Der russische Regisseur Andrei Konchalovsky arbeitet in „Paradies“ die NS-Vergangenheit eindrucksvoll in Schwarz-Weiß-Bildern auf – und unter Mitwirkung eines Dresdner Schauspielers.
Braucht es noch einen Film über die Gräueltaten Nazideutschlands, der aufzeigt, wozu Menschen fähig sind und welche Abgründe sich in ihrem Sein auftun, wenn Hass das Leitmotiv einer Kultur wird?
Der 79-jährige Regisseur und Drehbuchautor Andrei Konchalovsky zeigt mit „Paradies“ in eindringlichen Schwarz-Weiß-Bildern, wie jeder von uns zum Täter, Mitläufer oder Widerstandskämpfer werden kann. Denn er pickt sich drei Protagonisten heraus, die stellvertretend für diese Personengruppen stehen und doch nicht nur diese sind. Die überleben wollen, obwohl sie Widerstand leisten. Die lieben, obwohl sie Täter sind. Die fürchten, was sie nicht beeinflussen können. Konchalovsky lässt sie an einem kargen Tisch Monologe führen, als würde sie jemand verhören. Doch wer ist ihr Interviewer? Vor wem rechtfertigen sie sich?
Diese Monologsituationen können zu Beginn etwas verwirren, denn sie werden in den Fortgang der Geschichte hineingeschnitten. Die Exilrussin und Moderedakteurin Olga muss sich vor dem französischen Kollaborateur Jules verantworten, weil sie zwei jüdische Kinder bei sich versteckt haben soll. Ihr Arrangement – sexuelle Gefälligkeiten gegen mildernde Umstände – platzt, weil Jules nicht mehr auftaucht. Olga kommt ins Konzentrationslager und trifft dort SS-Offizier Helmut, den sie aus friedlicheren Zeiten kennt. Doch kann man jemanden lieben, gegen den man eigentlich kämpft? Und was ist das überhaupt, dieses Paradies?
Konchalovsky reduziert die Geschehnisse rund um den Zweiten Weltkrieg und den Mord an Millionen von Menschen in dieser russisch-deutschen Koproduktion im Kern auf diese drei – seine Ehefrau Julia Vysotskaya als Olga, Christian Clauß als Helmut sowie Philippe Duquesne als Jules. Konchalovsky ging es dabei weniger um berühmte Namen, sondern mehr um passende Schauspieler, um Authentizität. Der Zuschauer soll das Gesicht nicht sofort mit anderen Produktionen verbinden.

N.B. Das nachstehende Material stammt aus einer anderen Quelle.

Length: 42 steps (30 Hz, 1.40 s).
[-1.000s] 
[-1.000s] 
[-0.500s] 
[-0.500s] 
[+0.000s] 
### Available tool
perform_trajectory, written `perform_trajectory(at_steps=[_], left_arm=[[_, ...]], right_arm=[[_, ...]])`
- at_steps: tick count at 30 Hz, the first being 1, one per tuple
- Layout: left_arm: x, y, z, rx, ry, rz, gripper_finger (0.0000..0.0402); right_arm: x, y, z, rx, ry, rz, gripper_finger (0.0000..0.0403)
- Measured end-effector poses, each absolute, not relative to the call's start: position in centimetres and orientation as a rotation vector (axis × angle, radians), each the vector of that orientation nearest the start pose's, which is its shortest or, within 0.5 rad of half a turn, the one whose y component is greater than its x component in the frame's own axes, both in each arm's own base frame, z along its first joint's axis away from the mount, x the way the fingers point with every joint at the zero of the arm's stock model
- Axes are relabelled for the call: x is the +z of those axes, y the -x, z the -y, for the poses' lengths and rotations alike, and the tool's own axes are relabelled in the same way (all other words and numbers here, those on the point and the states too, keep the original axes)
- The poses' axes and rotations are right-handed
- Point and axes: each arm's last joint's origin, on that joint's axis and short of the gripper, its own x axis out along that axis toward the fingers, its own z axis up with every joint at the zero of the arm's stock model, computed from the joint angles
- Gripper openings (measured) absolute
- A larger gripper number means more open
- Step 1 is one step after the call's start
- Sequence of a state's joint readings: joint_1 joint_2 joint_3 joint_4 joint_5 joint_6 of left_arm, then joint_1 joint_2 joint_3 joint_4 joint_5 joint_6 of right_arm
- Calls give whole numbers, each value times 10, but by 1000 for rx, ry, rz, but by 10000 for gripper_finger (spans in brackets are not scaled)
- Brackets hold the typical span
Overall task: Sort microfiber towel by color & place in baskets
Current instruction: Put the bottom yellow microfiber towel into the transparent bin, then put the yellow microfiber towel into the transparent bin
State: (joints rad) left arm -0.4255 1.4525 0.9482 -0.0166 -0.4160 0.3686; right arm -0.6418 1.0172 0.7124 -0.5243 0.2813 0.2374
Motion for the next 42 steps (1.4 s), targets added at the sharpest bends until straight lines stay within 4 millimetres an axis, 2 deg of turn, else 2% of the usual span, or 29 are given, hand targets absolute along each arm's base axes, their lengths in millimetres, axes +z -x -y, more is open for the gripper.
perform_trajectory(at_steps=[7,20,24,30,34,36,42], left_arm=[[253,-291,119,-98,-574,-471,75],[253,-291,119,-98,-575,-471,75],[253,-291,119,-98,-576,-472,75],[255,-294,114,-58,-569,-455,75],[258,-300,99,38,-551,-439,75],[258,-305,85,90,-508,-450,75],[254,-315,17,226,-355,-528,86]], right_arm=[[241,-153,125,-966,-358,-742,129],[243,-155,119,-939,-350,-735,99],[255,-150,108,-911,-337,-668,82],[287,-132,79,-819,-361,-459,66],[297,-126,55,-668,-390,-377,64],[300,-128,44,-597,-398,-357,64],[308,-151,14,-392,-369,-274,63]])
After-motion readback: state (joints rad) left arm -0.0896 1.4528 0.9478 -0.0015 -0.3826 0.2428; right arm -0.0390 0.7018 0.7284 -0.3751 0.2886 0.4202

Christian Clauß ist Ensemblemitglied beim Staatsschauspiel Dresden, hat an der Hochschule für Musik und Theater „Felix Mendelssohn Bartholdy“ Leipzig Schauspiel studiert. „Paradies“ ist sein erster Spielfilm. Zu Beginn des Jahres war der Kurzfilm „Papagei“ von Andreas Rajchert fertig, der zu großen Teilen in der Dresdner Neustadt gedreht wurde und für den Clauß sich ebenfalls als Hauptdarsteller zur Verfügung stellte. Zeitgleich stand „Paradies“ auf der Shortlist für den Oscar, schaffte es letztlich aber nicht unter die finalen Nominierungen. Dennoch: Clauß referiert als Helmut derart überzeugend über seine Begeisterung für Hitler und sein Reich, dass dem Zuschauer mitunter übel wird.
Andrei Konchalovsky, der auch schon Filme wie „Tango und Cash“ mit Sylvester Stallone und Kurt Russell drehte, gewann andere Preise, unter anderem den Silbernen Löwen bei den Filmfestspielen in Venedig – so eindringlich und überzeugend ist der dokumentarische Charakter von „Paradies“. Denn: Solche Filme braucht es immer noch.